Keinerlei Regeln zu Art und Dauer der Nutzung digitaler Medien
„Gerade für Kinder und Jugendliche mit bereits davor riskanter Mediennutzung waren die Lockdowns ein erheblicher gesundheitlicher Gefährdungsfaktor, der den Übergang in eine pathologische Mediennutzung quasi katalysiert hat. Es ist zu befürchten, dass sich diese Fehlentwicklung auch nach Ende der Pandemie nicht einfach wird vollständig rückabwickeln lassen, zumal Eltern ihren Einfluss über klare Medienregeln in der Familie der Situation nicht angepasst haben.“
Laut DAK-Studie stellt rund die Hälfte aller Eltern keinerlei Regeln zu Art und Dauer der Nutzung digitaler Medien auf. Dieser Wert änderte sich auch im Verlauf der Pandemie kaum. Mit 73 Prozent gab die überwiegende Mehrheit der befragten Kinder und Jugendlichen an, durch Social Media und Gaming ihre sozialen Kontakte aufrechterhalten zu haben. 71 Prozent wollen Langeweile bekämpfen - ein Drittel der Jungen und Mädchen Stress abbauen oder Sorgen vergessen. Als Antwort auf die steigende Mediensucht verstärken die DAK-Gesundheit gemeinsam mit dem Berufsverband der Kinder- und Jugendärzte (BVKJ) die Prävention durch ein Pilotprojekt.

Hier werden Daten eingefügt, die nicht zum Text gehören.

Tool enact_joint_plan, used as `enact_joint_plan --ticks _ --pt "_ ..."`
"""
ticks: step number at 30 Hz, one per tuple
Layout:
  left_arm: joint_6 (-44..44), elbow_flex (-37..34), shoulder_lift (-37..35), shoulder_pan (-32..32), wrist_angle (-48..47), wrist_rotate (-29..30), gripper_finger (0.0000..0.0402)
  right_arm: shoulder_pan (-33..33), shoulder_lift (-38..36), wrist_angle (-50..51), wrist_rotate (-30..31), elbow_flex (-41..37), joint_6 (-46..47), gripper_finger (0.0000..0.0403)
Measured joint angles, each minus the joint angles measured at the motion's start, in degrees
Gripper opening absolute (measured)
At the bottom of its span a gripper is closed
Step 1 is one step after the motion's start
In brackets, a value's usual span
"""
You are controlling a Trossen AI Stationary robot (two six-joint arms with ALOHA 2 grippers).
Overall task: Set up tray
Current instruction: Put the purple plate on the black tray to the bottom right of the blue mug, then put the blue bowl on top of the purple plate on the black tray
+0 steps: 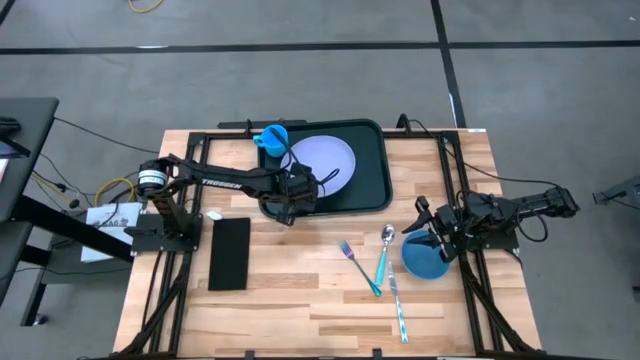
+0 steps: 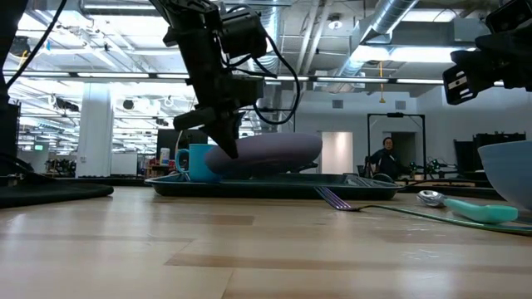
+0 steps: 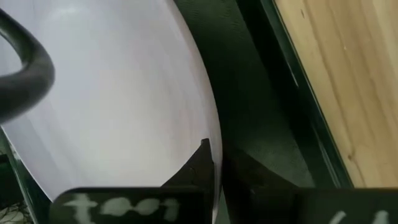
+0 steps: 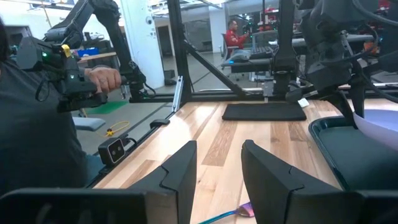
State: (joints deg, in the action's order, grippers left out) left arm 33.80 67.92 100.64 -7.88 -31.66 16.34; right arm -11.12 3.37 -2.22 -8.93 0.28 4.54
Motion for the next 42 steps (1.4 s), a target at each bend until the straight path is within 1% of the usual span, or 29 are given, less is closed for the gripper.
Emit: enact_joint_plan --ticks 20,22,31,35,42 --pt "0.0 0.0 0.0 0.0 -1.5 0.8 0.0002 0.0 0.0 0.0 0.0 0.0 0.0 0.0118" --pt "0.0 0.0 0.0 0.0 -1.4 0.8 0.0011 0.0 0.0 0.0 0.0 0.0 0.0 0.0118" --pt "-0.9 0.0 0.0 0.2 -1.6 0.4 0.0083 0.0 0.0 0.0 0.0 0.0 0.0 0.0118" --pt "-2.1 0.1 0.0 0.2 -2.7 0.4 0.01 0.0 0.0 0.0 0.0 0.0 0.0 0.0118" --pt "-3.7 0.1 0.0 0.3 -6.0 0.4 0.0119 0.0 0.0 0.0 0.0 0.0 0.0 0.0118"
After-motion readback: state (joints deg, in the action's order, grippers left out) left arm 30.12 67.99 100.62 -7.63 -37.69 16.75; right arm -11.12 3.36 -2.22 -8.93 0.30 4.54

Ein spezielles Mediensucht-Screening
Seit Oktober 2020 gibt es bei 12- bis 17-Jährigen eine neue zusätzliche Vorsorgeuntersuchung, die das Mediennutzungsverhalten ins Visier nimmt. In Bremen, Nordrhein-Westfalen, Sachsen, Sachsen-Anhalt und Thüringen können rund 70.000 Jungen und Mädchen die Früherkennung ergänzend zur J1 und J2 nutzen. Insgesamt bieten in diesen Ländern mehr als 1.200 Kinderärztinnen und Kinderärzte ein spezielles Mediensucht-Screening für Versicherte der DAK-Gesundheit an. Grundlage ist die sogenannte GADIS-A-Skala (Gaming Disorder Scale for Adolescents), die von Suchtforschern des UKE Hamburg entwickelt wurde und jetzt erstmals in der Praxis eingesetzt wird.
Darüber hinaus bietet die DAK-Gesundheit gemeinsam mit der Computersuchthilfe Hamburg eine Online-Anlaufstelle Mediensucht an. Diese richtet sich an Kinder und Jugendliche, die ein problematisches Online-Nutzungsverhalten haben, sowie deren Eltern. Auf www.computersuchthilfe.info erhalten Betroffene und deren Angehörige Informationen und Hilfestellungen rund um die Themen Online-, Gaming- und Social-Media-Sucht. Das kostenlose DAK-Angebot ist offen für Versicherte aller Krankenkassen.